• **Exercise goal**
Return every line of the data that contains the string "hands".

*** Begin section ***

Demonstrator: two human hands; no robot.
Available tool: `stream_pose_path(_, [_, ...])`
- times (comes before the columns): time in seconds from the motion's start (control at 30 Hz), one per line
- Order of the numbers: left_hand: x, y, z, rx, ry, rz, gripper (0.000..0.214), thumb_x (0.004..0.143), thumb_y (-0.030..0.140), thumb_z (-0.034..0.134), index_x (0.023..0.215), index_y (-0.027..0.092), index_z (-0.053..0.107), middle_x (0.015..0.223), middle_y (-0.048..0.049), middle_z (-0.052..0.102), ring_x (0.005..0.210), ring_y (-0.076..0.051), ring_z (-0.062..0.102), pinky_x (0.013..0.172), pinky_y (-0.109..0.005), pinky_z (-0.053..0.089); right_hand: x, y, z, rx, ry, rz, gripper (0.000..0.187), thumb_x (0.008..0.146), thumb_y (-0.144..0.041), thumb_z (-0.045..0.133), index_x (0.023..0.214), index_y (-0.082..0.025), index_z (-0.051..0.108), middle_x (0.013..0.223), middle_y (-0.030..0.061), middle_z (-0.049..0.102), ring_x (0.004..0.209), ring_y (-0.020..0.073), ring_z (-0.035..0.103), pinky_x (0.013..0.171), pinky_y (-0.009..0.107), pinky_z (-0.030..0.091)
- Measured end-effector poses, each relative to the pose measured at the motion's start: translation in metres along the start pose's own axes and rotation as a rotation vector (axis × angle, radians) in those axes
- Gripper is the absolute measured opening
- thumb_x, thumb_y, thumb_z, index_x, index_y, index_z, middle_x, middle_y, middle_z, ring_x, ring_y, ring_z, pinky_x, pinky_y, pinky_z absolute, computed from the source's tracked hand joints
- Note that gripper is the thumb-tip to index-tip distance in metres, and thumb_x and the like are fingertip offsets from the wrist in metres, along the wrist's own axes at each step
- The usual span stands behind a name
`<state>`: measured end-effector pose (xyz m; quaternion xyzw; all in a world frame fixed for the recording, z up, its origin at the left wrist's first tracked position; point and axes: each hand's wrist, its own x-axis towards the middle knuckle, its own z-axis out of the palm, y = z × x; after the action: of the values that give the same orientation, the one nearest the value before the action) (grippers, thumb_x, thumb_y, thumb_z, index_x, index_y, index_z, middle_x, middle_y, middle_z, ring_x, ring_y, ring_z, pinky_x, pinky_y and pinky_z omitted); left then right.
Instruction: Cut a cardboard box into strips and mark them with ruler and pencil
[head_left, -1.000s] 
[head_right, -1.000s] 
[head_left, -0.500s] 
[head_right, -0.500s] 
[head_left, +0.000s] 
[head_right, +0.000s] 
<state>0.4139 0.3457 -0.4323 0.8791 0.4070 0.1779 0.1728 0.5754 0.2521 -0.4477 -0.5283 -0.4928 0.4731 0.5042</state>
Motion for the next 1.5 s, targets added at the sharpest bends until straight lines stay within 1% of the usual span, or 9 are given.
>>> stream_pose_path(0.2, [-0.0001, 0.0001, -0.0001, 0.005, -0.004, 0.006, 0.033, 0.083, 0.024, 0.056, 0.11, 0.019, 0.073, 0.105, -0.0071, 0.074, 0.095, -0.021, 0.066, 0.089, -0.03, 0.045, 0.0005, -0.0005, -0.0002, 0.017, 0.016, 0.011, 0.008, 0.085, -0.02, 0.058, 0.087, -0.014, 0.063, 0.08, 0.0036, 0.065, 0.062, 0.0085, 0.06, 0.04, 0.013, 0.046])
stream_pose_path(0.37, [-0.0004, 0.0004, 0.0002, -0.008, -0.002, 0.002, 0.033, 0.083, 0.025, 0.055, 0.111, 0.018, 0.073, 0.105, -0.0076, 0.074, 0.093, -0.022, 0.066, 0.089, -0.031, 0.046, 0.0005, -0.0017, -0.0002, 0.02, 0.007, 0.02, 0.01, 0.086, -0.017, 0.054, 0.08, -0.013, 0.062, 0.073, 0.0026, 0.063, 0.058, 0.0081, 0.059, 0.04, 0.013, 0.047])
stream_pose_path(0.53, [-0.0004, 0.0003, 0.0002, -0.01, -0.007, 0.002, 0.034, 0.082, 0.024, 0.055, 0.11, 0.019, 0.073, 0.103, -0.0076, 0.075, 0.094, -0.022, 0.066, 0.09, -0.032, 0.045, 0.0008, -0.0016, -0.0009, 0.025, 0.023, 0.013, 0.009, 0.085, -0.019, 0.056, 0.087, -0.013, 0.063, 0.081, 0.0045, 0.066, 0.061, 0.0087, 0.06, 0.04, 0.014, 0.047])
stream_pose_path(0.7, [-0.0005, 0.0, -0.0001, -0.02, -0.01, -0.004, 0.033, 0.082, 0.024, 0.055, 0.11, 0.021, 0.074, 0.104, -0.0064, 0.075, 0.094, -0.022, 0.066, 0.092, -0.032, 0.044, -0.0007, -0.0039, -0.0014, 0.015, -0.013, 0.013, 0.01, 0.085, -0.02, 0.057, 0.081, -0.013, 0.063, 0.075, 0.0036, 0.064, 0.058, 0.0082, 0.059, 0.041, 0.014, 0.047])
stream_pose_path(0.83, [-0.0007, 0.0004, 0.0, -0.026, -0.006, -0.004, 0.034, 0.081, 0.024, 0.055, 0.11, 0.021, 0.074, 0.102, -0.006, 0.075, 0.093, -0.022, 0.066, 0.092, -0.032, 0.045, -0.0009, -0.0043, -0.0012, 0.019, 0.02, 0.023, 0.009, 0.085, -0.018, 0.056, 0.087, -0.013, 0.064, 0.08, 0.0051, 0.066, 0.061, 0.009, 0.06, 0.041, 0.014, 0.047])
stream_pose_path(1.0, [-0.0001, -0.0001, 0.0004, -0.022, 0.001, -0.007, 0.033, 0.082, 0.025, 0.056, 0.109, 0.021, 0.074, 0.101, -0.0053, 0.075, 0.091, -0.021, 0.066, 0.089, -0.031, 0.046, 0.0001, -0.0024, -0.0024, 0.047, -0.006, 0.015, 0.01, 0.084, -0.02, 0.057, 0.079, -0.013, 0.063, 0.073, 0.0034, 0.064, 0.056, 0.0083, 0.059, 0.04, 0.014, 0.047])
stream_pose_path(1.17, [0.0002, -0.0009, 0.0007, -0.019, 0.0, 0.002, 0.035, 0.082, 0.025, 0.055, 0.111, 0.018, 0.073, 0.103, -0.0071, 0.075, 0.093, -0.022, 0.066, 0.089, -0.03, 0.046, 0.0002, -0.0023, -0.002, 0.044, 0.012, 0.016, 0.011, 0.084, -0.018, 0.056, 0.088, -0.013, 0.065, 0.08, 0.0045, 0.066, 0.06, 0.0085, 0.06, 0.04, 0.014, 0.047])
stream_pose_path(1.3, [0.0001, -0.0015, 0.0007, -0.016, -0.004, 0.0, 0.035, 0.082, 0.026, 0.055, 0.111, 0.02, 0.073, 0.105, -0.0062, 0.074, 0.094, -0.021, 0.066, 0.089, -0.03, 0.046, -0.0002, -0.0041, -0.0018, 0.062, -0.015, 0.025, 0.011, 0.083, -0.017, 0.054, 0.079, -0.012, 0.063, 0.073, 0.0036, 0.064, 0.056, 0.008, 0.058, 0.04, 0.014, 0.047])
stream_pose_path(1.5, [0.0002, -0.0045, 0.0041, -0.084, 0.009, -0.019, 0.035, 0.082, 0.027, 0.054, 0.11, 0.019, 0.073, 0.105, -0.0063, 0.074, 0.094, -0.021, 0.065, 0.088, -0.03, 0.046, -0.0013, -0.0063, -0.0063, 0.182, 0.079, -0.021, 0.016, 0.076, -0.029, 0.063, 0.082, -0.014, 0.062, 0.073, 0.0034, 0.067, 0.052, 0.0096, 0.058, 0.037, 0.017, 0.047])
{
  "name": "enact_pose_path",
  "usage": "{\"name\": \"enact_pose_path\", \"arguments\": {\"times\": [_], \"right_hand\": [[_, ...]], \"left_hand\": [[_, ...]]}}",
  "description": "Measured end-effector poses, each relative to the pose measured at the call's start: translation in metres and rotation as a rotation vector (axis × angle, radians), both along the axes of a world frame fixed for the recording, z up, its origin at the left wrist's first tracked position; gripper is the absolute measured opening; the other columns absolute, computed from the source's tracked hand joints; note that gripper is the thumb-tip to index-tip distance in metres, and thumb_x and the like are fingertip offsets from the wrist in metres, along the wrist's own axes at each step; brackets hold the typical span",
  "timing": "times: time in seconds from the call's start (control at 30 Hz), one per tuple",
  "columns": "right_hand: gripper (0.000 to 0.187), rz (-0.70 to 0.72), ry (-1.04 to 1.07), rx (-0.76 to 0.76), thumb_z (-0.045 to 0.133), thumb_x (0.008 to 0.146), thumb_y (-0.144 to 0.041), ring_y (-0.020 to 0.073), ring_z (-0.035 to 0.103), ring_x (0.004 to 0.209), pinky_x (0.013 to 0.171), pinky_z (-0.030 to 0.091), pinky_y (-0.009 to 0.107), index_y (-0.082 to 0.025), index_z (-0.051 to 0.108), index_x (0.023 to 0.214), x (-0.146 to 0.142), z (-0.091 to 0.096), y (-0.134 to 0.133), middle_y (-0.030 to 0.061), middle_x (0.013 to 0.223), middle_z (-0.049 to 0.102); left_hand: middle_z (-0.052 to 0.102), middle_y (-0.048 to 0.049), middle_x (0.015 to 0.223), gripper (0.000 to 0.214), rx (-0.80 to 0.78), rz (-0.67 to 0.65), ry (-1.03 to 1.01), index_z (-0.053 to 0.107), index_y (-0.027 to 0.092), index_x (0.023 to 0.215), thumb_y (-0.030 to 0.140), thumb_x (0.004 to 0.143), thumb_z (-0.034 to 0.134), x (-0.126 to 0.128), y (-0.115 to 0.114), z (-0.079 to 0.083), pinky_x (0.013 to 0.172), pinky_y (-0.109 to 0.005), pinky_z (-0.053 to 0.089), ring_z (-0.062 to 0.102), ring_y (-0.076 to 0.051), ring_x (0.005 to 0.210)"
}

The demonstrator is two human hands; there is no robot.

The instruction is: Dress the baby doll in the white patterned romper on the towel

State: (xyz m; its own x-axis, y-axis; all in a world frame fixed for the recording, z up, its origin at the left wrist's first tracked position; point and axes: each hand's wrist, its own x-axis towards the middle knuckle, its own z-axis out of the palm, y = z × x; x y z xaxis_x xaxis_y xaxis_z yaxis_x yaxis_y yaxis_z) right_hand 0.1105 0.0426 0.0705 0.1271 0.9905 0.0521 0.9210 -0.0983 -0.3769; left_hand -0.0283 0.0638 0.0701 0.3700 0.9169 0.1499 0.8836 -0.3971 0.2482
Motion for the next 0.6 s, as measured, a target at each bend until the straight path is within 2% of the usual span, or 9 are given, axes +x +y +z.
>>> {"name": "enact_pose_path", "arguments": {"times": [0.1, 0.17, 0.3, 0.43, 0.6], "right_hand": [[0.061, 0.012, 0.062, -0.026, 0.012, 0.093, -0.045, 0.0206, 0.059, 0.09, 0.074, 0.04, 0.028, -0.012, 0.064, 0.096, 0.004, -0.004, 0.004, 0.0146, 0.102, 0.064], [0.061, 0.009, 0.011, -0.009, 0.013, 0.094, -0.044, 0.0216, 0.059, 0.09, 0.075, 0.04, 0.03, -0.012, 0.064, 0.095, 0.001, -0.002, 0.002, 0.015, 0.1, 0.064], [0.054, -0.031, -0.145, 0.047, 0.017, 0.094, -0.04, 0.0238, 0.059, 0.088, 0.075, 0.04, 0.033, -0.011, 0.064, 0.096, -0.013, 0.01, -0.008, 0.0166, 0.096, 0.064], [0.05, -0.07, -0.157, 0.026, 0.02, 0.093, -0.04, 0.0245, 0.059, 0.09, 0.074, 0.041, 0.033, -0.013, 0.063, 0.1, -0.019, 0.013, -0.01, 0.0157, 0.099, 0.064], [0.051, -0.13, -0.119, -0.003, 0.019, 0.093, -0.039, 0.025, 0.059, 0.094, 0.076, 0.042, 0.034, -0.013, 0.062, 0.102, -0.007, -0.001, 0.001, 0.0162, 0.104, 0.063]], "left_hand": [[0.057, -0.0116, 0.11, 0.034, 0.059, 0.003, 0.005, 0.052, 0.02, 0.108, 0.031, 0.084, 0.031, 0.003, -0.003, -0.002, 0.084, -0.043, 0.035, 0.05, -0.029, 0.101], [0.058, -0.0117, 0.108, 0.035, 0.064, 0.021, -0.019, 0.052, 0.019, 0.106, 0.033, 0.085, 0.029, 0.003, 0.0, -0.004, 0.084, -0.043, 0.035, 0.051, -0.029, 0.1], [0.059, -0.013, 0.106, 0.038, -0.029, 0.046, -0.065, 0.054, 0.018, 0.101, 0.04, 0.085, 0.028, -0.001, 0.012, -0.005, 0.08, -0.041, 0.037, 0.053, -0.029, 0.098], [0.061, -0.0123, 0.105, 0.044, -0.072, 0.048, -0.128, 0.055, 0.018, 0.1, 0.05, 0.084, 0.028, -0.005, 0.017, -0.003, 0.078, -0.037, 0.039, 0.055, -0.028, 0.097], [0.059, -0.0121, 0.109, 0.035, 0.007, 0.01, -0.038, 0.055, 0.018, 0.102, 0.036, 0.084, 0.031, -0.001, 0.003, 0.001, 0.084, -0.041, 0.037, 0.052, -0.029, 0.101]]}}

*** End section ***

• **Result of this task**
Demonstrator: two human hands; no robot.
The demonstrator is two human hands; there is no robot.

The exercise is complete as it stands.